=== EXERCISE DESCRIPTION ===
Below are the records. Reproduce the line that contains "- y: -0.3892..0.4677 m" and every line after it to the end, exactly and alone.

· · ·

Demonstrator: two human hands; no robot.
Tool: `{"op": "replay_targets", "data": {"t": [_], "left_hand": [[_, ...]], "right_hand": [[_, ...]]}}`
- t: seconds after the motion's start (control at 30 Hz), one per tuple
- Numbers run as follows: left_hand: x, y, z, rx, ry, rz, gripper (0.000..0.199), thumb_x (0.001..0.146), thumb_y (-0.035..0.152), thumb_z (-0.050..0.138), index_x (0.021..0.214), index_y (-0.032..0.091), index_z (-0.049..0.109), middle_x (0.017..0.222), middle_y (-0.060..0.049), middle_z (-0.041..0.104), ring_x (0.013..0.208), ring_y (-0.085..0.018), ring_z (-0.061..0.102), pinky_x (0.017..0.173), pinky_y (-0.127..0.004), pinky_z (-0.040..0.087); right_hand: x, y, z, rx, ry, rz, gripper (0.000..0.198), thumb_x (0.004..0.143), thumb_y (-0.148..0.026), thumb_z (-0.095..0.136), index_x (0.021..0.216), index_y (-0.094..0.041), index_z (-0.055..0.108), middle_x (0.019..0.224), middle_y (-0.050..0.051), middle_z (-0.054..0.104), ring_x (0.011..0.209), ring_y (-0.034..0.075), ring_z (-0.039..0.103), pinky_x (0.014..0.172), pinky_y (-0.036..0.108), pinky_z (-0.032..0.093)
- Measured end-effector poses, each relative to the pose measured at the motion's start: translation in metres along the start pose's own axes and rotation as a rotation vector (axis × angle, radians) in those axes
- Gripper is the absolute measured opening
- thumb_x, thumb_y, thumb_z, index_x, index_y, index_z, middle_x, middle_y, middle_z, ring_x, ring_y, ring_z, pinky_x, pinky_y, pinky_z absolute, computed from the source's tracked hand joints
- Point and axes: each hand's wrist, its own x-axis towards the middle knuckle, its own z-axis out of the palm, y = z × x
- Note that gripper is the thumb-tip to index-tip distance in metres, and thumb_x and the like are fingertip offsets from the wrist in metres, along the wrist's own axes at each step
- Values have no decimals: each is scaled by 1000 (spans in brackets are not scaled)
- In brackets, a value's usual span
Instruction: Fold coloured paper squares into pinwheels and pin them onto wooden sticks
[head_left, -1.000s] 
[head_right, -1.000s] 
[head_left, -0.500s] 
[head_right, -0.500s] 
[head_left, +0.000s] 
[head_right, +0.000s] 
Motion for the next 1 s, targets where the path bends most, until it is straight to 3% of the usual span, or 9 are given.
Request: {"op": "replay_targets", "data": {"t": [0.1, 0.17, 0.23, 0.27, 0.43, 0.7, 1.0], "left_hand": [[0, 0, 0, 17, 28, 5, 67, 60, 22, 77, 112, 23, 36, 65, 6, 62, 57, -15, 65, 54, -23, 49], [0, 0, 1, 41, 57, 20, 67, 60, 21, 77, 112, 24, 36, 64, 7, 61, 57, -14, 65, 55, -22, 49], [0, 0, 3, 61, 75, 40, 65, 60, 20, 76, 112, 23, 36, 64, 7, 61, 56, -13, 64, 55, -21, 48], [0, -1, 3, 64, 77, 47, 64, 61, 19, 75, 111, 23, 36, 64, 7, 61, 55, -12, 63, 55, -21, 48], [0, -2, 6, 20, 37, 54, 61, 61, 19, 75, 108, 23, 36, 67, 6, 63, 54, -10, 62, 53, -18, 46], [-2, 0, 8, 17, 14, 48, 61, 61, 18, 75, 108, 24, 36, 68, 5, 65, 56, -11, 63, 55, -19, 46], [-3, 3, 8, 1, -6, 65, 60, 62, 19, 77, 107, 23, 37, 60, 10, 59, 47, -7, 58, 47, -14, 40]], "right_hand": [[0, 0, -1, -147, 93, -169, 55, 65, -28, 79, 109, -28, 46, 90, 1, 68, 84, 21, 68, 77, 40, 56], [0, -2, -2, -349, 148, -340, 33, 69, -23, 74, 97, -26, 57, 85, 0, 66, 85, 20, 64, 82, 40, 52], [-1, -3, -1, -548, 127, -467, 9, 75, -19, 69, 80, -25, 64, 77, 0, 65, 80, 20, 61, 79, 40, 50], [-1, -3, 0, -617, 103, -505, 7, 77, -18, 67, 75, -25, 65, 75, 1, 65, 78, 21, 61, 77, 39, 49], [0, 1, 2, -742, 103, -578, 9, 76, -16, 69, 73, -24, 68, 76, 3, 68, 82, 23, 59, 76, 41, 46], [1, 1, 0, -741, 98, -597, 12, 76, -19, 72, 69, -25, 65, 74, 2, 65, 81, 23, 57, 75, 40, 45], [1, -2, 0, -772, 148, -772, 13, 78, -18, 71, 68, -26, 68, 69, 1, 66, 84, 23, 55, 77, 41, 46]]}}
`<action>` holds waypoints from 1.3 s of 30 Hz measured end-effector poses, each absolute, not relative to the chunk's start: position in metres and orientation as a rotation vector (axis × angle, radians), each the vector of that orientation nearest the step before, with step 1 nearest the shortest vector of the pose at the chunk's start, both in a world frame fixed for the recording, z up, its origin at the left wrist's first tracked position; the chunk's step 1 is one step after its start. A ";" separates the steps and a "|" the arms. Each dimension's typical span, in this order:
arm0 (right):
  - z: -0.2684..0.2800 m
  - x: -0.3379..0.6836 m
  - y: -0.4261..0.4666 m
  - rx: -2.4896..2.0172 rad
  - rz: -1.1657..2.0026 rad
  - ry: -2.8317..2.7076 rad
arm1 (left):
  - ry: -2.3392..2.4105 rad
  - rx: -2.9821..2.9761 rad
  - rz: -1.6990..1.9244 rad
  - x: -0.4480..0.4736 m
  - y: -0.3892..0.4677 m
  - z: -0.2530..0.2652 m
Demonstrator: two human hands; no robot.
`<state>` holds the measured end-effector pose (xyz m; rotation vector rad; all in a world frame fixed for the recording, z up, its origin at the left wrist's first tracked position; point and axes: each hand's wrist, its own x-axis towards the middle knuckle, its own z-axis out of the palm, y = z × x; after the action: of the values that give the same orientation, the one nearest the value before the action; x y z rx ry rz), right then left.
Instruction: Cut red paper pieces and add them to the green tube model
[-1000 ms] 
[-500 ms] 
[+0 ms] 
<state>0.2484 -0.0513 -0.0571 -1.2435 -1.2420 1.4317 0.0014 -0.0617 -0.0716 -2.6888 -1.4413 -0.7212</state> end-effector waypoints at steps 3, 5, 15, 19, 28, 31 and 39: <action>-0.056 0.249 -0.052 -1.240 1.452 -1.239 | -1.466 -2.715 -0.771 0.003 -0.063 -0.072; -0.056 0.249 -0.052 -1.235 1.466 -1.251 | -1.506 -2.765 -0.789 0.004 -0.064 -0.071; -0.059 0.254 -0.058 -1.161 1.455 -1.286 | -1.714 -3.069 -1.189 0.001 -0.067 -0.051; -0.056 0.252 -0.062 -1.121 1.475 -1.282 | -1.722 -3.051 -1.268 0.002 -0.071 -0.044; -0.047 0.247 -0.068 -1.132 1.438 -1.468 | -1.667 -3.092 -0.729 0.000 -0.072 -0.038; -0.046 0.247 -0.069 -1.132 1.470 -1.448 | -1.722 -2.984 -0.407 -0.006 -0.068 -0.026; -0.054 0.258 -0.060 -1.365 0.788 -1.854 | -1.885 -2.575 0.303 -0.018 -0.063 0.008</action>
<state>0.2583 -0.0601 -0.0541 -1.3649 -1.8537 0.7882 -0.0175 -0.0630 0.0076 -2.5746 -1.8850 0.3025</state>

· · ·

=== SOLUTION ===
  - y: -0.3892..0.4677 m
  - z: -0.2530..0.2652 m
Demonstrator: two human hands; no robot.
`<state>` holds the measured end-effector pose (xyz m; rotation vector rad; all in a world frame fixed for the recording, z up, its origin at the left wrist's first tracked position; point and axes: each hand's wrist, its own x-axis towards the middle knuckle, its own z-axis out of the palm, y = z × x; after the action: of the values that give the same orientation, the one nearest the value before the action; x y z rx ry rz), right then left.
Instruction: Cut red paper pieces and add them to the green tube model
[-1000 ms] 
[-500 ms] 
[+0 ms] 
<state>0.2484 -0.0513 -0.0571 -1.2435 -1.2420 1.4317 0.0014 -0.0617 -0.0716 -2.6888 -1.4413 -0.7212</state> end-effector waypoints at steps 3, 5, 15, 19, 28, 31 and 39: <action>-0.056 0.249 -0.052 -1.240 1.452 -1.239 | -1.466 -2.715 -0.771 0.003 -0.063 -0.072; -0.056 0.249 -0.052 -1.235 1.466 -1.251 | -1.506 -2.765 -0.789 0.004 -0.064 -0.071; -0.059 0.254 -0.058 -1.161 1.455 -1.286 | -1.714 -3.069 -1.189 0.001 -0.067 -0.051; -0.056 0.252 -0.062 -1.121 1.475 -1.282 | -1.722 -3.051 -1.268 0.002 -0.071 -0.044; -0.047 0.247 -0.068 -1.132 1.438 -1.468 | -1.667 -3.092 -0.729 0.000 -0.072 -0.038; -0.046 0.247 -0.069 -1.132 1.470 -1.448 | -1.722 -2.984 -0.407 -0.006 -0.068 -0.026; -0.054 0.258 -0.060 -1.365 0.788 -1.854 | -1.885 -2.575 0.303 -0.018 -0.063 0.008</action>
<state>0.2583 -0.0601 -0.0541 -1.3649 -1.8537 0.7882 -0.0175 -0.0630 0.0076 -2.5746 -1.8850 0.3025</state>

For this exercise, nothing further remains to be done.